Survey on the Expectations of Adolescents With Juvenile Idiopathic Arthritis (JIA) Regarding Knowledge and Communication With Health Care Professionals in the Field of Sexual Health, and Their Parents' Views on the Subject. (SNAPS-JIA) (SNAPS-JIA)

Survey on the Expectations of Adolescents With Juvenile Idiopathic Arthritis (JIA) Regarding Knowledge and Communication With Health Care Professionals in the Field of Sexual Health, and Their Parents' Views on the Subject.

Sexual health is a legitimate area to explore in the care of these patients, as it has such an impact on quality of life. However, addressing sexual health in a situation of chronic disease confronts the double societal taboo of disease and sexuality. Health professionals are uncomfortable because they are not trained to talk about the subject, especially in the presence of parents and with a teenager they have watched grow up.

In this context, a needs survey among juvenile idiopathic arthritis (JIA) patients and the point of view of their parents in the field of sexual health seems necessary.
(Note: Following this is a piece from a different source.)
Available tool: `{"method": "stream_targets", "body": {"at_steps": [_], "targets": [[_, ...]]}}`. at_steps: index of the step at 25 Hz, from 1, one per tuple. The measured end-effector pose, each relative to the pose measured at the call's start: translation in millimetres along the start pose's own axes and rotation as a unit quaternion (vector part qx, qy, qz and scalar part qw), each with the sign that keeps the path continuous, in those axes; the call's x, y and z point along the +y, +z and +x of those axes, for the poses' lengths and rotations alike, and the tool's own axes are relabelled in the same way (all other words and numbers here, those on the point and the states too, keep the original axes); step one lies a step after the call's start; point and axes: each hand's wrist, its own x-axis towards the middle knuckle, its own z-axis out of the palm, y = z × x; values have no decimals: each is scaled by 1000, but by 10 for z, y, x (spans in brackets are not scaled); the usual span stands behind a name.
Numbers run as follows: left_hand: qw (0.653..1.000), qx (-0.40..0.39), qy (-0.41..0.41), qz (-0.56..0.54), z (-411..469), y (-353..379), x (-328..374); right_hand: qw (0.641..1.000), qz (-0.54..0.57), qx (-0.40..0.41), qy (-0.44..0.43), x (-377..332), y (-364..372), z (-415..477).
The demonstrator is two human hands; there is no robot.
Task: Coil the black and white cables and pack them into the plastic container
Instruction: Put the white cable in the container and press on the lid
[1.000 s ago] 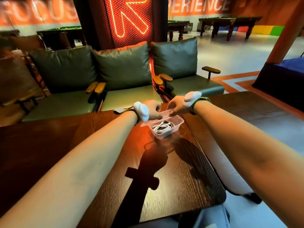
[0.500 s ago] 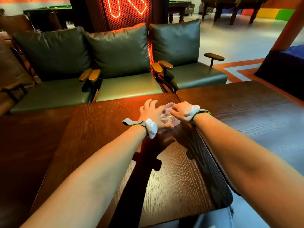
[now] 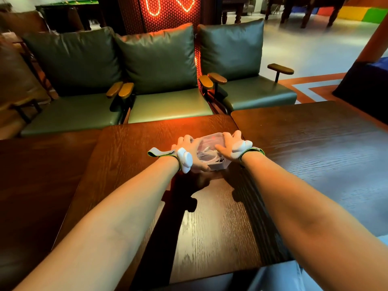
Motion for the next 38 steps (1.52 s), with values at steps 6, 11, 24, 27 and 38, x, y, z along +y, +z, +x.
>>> {"method": "stream_targets", "body": {"at_steps": [6, 11, 24, 27, 38], "targets": [[999, 1, 34, 15, -519, -115, -573, 992, 120, 10, -30, -599, 262, -200], [998, -12, 57, -13, -732, -159, -681, 996, 53, 6, -76, -871, 385, -191], [991, 125, -35, 16, -697, 221, -562, 996, 47, 11, -80, -898, 538, -356], [991, 124, -44, 38, -694, 205, -520, 997, 29, 15, -71, -925, 521, -379], [988, 100, -80, 82, -764, 159, -450, 998, 8, 40, -47, -912, 587, -314]]}}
Main objective: To determine the expectations of adolescents (aged 10-19 years) with juvenile idiopathic arthritis regarding knowledge and communication with health care professionals in the field of sexual health.

Study Overview

• Status: Not yet recruiting
• Conditions: Juvenile Idiopathic Arthritis
• Intervention / Treatment: Other: questionnaire

Detailed Description

This study is non-interventional, multi-centre and does not change current practice.

It will begin with the construction in a multidisciplinary team of two "needs assessment" questionnaires, the first for adult patients who have suffered from JIA, the second for their parents.

They will be drawn up by three sexologists, two rheumatologists, a pediatrician, a nurse from UTEP, a biostatistician, a statistician specializing in questionnaire metrology, two patients with JIA, two parents of JIA patients, and the Director of the ANDAR patient association.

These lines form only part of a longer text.